3. Similar Business Group Recommendation System
3.1 Architecture of Proposed Recommendation System
The system architecture, illustrated in Fig. 1, comprises data acquisition, data preprocessing, optimal model selection, feature variable extraction, and modeling of similar business groups.
Fig. 1. Architecture of Proposed Recommendation System
Proposed system utilizes various datasets, including Corporate Information (CI) data, Corporate Employment Incentives data (CEI), Corporate Enterprise Vocational Training data (CEVT), Corporate Recruitment data (CR), and ‘WORKNET’ and ‘HRD-NET’ open APIs, for data preprocessing. We then apply optimal model selection to extract the most influential feature variables and incorporate them into the classification criteria of similar companies. By measuring the distance between customer companies and each company or using clustering, our system recommends market information of similar companies based on the newly created classification criteria. This allows our system to distinguish regions and industries from companies seeking market information, offering a more tailored and effective service.
3.2 Data Acquisition
We collected various types of data to construct our dataset, including corporate information (CI) data, Corporate Employment Incentives (CEI) data, Corporate Enterprise vocational training (CEVT) data, and Corporate Recruitment (CR) data. To supplement our dataset, we also crawled recruitment information using the WORKNET’s open API and corporate vocational training information using HRD-NET’s open API. For some companies with missing values in certain columns such as revenue and number of employees, we utilized the 'KREDIT JOB' service to automatically search for the missing information and collect it through code. With all this data, we constructed a comprehensive dataset for our analysis. We conducted the following procedures to perform web scraping: For 'worknet' and 'hrd net,' we obtained the authentication keys for their open APIs, which allowed us to access the data. We then selectively crawled the necessary data from the accessed information. For 'credit jobs,' we crawled only the required data from the website to fill in the missing values in the corporate information. In all cases, we utilized the BeautifulSoup library, which is a data extraction tool, to parse the HTML tags and extract the relevant data.
3.3 Data Preprocessing
To prepare for model learning, we preprocessed the CI and CR data by excluding private businesses with missing or exceptional values in the IPO (Initial Public Offering) column, resulting in only registered corporations, external auditors, securities markets, general corporations, KONEX, and KOSDAQ markets being included. Additionally, only limited liability companies, limited companies, corporations, general partnerships, and limited partnerships were included in the corporate type column, excluding individual companies. As we are now focusing on classifying similar companies and providing market information, all non-normal data in the corporate and registration status columns were excluded. To reduce the dimension of the financial-related columns for training, we added derivatives that could be generated from the data, resulting in the addition of six variables: total asset turnover, sales operating return, total asset growth, equity capital ratio, ROA, and ROE. These variables were generated using the following equations.

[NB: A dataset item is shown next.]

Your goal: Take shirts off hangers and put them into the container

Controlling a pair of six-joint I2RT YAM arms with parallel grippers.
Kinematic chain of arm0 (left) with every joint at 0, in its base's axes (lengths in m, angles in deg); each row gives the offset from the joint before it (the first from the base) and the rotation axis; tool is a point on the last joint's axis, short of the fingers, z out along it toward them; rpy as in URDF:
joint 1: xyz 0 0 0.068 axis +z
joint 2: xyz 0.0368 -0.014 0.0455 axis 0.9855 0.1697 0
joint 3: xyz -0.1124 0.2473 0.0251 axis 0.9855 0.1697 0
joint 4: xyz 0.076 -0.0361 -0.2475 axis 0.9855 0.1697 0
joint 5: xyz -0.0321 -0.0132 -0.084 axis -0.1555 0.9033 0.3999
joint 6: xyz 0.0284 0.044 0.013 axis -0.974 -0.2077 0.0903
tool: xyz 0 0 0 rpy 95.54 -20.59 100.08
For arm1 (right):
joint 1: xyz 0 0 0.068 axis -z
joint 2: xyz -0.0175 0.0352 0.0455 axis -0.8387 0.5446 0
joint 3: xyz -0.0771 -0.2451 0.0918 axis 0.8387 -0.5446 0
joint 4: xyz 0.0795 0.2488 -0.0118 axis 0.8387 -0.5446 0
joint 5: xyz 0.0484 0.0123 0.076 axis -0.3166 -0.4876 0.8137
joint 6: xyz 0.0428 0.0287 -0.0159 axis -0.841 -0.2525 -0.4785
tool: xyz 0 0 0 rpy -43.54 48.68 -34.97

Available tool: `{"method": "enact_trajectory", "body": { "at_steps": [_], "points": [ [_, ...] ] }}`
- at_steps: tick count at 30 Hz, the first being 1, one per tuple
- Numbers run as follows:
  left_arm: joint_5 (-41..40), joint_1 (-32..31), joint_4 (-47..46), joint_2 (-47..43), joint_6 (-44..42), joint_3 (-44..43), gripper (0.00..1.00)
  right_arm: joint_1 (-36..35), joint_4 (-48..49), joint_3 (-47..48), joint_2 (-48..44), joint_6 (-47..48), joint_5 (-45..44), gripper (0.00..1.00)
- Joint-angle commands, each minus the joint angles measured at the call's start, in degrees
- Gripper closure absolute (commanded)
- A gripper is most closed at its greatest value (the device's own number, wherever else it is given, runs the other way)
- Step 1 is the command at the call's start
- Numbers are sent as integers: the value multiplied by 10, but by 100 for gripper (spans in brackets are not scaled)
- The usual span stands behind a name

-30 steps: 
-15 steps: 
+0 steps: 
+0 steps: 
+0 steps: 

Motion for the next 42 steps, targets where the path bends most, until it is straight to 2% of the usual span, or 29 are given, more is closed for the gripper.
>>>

TAG = TAEC/TAEP * 100 - 100 (1)
ECR = TC/(Tl + TC) * 100 (2)
TAT = S/ATA (3)
SOR = BP/S * 100 (4)
ROA = (NP/TA) * 100 (5)
ROE = (NP/ASC) * 100 (6)
(1) TAG: Total Asset Growth, TAEC: Total Assets at the End of the Current term, TAEP: Total Assets at the End of the Previous term
(2) ECR: Equity Capital Ratio, TC: Total Capital, TL: Total Liabilities
(3) TAT: Total Asset Turnover, S: Sales, ATA: Average Total Assets
(4) SOR: Sales Operating Return, BP: Business profits, S: Sales
(5) ROA: Return On Asset, NP: Net Profit, TA: Total Assets
(6) ROE: Return On Equity, NP: Net Profit, ASC: Average Self-Capital
1. Employment-related column dimension reduction:
- Two employment-related variables added: employment rate and retirement rate
2. Distribution of companies by industry bias:
- Fig. 2 shows a bias towards specific industries: C (manufacturing), F (construction), G (wholesale and retail)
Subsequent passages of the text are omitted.